More out of less. The mind easily wanders to some time spent in Gujarat – a three wheeler /rickshaw, rickety and almost tottering, yet carrying 8 passengers when the safe capacity is 4. And that’s not a melah act or performance I’m talking about but just the daily evening ritual of transporting employees from remote textile units back to the train station and on to civilization.

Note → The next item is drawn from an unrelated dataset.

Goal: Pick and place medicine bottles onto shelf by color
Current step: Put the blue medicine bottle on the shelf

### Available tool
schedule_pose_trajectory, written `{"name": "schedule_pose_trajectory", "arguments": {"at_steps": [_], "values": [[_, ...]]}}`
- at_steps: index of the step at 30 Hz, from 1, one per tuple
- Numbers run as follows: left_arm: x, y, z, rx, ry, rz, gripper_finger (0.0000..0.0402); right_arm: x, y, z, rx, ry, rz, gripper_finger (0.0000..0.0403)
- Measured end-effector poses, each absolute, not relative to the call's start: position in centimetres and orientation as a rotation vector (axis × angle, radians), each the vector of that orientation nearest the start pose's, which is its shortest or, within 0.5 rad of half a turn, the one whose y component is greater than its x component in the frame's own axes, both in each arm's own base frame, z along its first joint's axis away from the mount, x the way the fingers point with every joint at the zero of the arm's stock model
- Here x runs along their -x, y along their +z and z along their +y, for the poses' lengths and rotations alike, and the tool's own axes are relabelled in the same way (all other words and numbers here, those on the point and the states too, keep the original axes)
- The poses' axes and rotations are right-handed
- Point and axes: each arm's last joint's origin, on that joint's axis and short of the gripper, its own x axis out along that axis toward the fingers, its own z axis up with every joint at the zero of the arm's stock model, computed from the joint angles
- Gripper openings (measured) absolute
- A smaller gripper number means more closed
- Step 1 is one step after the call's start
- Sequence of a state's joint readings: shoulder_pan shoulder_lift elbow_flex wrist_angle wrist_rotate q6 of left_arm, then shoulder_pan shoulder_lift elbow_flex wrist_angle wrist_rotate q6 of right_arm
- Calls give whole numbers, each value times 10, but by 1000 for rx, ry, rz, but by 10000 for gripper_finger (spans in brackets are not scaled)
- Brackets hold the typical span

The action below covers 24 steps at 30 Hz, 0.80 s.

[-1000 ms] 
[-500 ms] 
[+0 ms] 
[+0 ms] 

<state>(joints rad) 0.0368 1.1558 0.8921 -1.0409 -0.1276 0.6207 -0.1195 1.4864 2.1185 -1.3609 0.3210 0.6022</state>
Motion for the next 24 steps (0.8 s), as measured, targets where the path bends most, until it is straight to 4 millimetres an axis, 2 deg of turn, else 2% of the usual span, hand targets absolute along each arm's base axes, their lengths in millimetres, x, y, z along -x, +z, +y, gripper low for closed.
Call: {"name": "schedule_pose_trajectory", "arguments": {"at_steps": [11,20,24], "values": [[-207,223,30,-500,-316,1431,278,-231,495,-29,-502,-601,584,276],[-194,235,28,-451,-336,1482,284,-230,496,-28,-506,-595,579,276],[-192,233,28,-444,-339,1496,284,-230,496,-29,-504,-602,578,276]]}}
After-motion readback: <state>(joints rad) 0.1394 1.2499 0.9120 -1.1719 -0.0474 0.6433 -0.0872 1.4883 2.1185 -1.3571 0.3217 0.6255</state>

Doing more with moru. 'Moru' in Tamil means buttermilk and no one embodied the doing more philosophy in the kitchen than my diminutive, darling granny. Making dahi or yoghurt at home would certainly ring a bell for many of us. What may not be as common is that after the first setting of the yoghurt, it was possible to magically transform that, in smaller batches, into different tastes and textures. And that’s exactly the kind of kitchen voodoo that paathi [granny] specialized in. I liked my thayru [yoghurt] a bit bitter and others at home could care less, slightly sweet was perfectly fine with them. In the hands of the moru magician, the different taste needs were no problem at all. She was slightly OCPD too, a neat freak and in her kitchen, food [especially dahi] could never go waste. It would be progressively whittled down into smaller and smaller containers in the fridge. If the ‘cling wrap’ had been invented then, I’m sure she would have used that to organize yoghurt in different spoons. In the hands of my granny, the master cook, that would indeed be the 'perfect bite'. As I picture her now, scurrying around in the kitchen at my uncle's home in Chennai, the sadness of outliving her beloved daughter weighing heavily on those little shoulders, I wish I could hug her every morning for all that she did for mom and our family.
But we easily made exceptions to doing more with less, didn’t we? If you're a South Indian, you know your mom or aunt could easily get through 4 or 5 cups of filter coffee every morning. Each cup was from freshly made decoction concentrate. To call that excess, now that would be sacrilege. And then the sweets and savories during Diwali, talk about going overboard. Tins, no, drums of laddus and ‘mixtures’, enough not just for the family for Diwali but enough to supply even near-and-dear ones for a month.
In conclusion, my point sadly is, I don’t have a point. And it’s into the weekend and I'm slacking, and so I’m not going to be forced into taking a position. But between the developing and developed world, between needing and wanting, between teasing out toothpaste and Costco-like excess, at least lucky for a life both simple and rich.